Lesson 2 - Always check returns!

Little collatord had an ACTIONS hash that was made up of a regex pattern as a key and a Code reference to a subroutine.  When a pattern "hit", it executed the subroutine passing in the line as an argument. Turns out, it ran pretty quickly.  I was running in a POE kernel and only a single session.  Even with 100K lines a minute, it still skimmed right along!

One of the problems I had was that I would do a subroutine that parsed and handled a specific pattern for a given event and the syslog message would change over time. Maybe it was a field that moved from one position to another.  Maybe it was a slightly different format.  I found that if I took a sample line and put it in the subroutine as a comment, my whole subroutine became innately simpler in that I could see what the pattern was before and adapt the new pattern within the subroutine.
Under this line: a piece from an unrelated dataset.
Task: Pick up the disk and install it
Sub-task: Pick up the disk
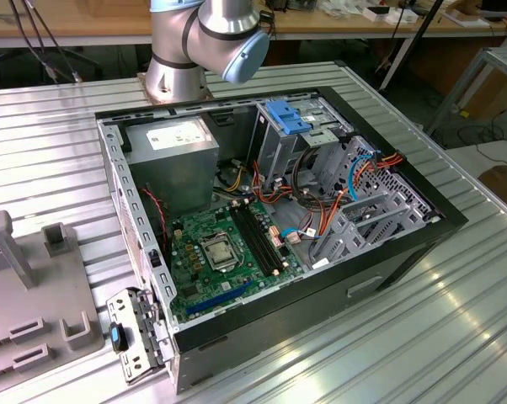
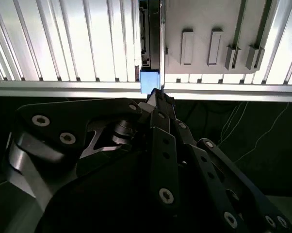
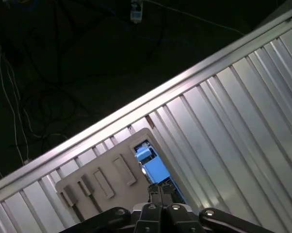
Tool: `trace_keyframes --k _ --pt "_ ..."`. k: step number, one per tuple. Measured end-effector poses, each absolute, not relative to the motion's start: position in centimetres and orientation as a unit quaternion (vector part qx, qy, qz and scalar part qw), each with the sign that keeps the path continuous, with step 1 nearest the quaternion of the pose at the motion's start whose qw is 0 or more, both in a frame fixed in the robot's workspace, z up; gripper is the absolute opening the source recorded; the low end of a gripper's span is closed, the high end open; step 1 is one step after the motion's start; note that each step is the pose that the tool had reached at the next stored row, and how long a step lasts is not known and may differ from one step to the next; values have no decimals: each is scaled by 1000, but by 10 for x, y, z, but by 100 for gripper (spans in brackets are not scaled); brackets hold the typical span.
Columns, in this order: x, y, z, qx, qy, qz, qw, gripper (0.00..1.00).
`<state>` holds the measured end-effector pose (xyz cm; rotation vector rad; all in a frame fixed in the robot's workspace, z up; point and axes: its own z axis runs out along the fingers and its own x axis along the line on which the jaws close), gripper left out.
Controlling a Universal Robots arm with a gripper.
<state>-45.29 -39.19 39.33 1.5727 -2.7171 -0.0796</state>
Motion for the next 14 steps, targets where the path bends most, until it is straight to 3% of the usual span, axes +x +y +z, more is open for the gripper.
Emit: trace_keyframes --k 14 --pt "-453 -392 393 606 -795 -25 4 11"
Lesson 3 - Take care to make your app reentrant. The better you are at this, the less rewriting code you'll do trying to figure out how to change things.
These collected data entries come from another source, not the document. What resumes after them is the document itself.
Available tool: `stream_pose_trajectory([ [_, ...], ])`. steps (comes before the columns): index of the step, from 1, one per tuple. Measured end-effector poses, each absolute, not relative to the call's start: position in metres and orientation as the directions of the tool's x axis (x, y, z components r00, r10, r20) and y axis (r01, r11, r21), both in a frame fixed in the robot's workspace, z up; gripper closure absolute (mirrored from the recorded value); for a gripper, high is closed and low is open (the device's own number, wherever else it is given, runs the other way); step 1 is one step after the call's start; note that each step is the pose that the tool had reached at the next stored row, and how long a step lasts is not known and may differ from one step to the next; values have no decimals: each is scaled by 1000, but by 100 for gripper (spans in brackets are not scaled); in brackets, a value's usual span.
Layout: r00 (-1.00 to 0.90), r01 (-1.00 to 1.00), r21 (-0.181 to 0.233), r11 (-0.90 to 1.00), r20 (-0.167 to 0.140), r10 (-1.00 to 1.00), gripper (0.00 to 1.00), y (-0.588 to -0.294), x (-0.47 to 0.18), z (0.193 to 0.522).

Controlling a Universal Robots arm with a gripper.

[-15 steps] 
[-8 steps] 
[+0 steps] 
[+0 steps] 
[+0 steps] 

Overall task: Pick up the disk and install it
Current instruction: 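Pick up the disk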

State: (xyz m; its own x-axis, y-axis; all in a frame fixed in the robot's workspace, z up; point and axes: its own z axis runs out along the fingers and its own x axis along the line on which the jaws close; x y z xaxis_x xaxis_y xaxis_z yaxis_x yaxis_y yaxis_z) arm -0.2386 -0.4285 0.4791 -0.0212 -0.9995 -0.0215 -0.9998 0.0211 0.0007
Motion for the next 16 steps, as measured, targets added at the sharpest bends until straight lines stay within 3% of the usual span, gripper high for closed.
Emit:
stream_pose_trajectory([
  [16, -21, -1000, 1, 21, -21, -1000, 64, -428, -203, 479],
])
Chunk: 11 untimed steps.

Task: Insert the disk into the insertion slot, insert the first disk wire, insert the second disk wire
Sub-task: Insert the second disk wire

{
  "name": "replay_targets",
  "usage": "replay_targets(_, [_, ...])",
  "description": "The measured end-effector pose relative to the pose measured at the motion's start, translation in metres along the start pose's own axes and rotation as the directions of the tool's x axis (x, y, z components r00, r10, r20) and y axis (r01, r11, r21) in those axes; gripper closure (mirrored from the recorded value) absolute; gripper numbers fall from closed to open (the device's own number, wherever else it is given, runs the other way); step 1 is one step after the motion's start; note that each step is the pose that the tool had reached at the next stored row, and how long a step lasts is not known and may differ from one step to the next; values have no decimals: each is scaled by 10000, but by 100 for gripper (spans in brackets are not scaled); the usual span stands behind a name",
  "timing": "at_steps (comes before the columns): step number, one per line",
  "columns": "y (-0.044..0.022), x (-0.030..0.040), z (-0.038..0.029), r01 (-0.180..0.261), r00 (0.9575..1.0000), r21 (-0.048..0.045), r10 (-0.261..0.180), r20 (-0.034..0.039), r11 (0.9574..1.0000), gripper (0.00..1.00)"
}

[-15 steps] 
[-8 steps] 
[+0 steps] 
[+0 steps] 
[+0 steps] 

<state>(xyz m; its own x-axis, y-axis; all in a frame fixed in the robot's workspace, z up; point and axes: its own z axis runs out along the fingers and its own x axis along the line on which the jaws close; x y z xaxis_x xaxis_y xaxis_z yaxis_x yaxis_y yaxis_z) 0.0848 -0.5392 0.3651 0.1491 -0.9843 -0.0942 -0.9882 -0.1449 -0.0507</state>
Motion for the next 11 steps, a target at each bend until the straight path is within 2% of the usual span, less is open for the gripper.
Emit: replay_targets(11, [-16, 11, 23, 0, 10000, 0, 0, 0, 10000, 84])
Now, with these samples, I got the bright idea that I could take any event in the sample, change the time and hostname to protect the innocent, and reinsert it as a Unit test.

Lesson 4 - Having a repeatable Unit test. PRICELESS!

Then I figured out the if I appended the word TRACEMESSAGE on any incoming event, I could profile each and every sample line.  All I had to do was to recognize /TRACEMESSAGE$/ and log a microsecond timestamp along with what the function was doing.

Lesson 5 - Being able to profile a specific function is INVALUABLE in a live system where you suspect something weird or intermittent and you don't have to restart it.

After I ran into a couple of pattern / parser problems where I had to schedule downtime, I went and talked to my cohorts in crime. I got to looking at their stuff and found that they could change code on the fly.  They didn't need downtime. (24 by Forever!) I went back to my desk and started putting together a control port.

In the control port, I'd connect to the collatord process via a TCP socket, authenticate, and run commands. In Perl, you can even handle subroutines through an eval.  So, I would pass in a new subroutine, eval it, and put the pattern and Code Reference in the %ACTIONS Hash.

Lesson 6 - Being able to adapt on the fly without downtime. BRILLIANT

Not all languages can be adapted to do this so your mileage may vary!